What needs to be done:
From the listing below, set down exactly each line beginning with the one containing "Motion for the" and ending with the last.

Given data:
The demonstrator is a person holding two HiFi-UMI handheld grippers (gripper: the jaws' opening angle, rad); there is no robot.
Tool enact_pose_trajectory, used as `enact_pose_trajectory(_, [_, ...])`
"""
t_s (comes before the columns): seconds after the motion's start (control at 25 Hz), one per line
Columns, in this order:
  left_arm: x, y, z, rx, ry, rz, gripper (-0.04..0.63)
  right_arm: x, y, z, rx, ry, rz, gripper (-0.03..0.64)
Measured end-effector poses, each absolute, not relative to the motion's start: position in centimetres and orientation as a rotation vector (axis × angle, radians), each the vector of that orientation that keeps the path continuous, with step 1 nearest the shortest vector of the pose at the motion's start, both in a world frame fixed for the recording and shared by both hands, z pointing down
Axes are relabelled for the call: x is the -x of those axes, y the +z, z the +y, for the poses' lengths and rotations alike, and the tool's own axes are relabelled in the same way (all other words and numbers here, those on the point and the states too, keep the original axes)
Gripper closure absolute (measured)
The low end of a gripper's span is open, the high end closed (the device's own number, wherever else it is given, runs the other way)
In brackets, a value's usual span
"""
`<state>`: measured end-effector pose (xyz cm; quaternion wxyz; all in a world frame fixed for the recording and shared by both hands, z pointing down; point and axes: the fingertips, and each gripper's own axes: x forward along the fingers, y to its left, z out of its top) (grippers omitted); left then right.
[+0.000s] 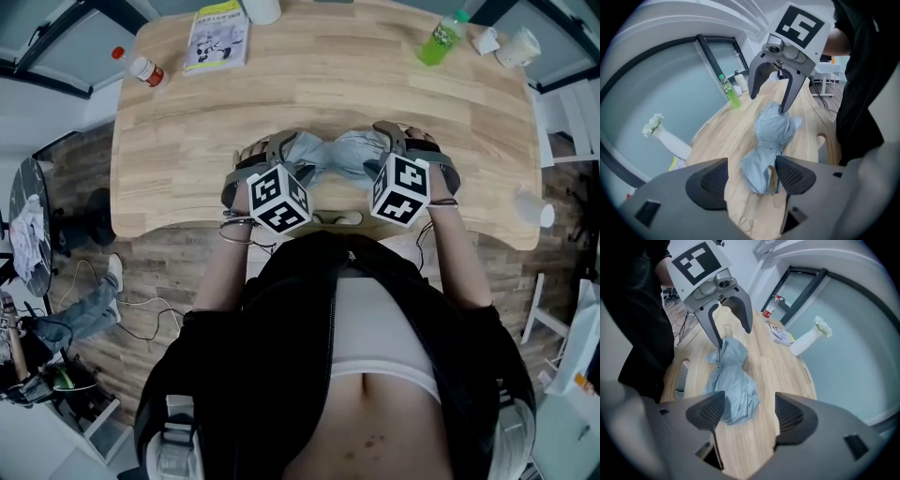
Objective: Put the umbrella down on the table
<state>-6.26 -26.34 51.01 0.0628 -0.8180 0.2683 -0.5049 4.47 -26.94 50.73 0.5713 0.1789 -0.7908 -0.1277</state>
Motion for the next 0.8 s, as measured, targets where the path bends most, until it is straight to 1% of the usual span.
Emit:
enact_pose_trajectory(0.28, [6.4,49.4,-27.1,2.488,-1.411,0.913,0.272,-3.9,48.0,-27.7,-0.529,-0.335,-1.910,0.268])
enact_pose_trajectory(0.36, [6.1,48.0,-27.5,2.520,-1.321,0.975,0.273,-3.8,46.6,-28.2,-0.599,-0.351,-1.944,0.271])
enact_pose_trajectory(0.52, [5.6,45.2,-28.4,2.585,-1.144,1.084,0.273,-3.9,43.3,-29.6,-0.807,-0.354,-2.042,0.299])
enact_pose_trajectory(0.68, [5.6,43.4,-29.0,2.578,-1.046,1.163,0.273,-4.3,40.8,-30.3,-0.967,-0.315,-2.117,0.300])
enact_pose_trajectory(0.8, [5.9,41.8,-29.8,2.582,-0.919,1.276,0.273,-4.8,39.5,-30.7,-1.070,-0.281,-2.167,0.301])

Completed task:
Motion for the next 0.8 s, as measured, targets where the path bends most, until it is straight to 1% of the usual span.
Emit:
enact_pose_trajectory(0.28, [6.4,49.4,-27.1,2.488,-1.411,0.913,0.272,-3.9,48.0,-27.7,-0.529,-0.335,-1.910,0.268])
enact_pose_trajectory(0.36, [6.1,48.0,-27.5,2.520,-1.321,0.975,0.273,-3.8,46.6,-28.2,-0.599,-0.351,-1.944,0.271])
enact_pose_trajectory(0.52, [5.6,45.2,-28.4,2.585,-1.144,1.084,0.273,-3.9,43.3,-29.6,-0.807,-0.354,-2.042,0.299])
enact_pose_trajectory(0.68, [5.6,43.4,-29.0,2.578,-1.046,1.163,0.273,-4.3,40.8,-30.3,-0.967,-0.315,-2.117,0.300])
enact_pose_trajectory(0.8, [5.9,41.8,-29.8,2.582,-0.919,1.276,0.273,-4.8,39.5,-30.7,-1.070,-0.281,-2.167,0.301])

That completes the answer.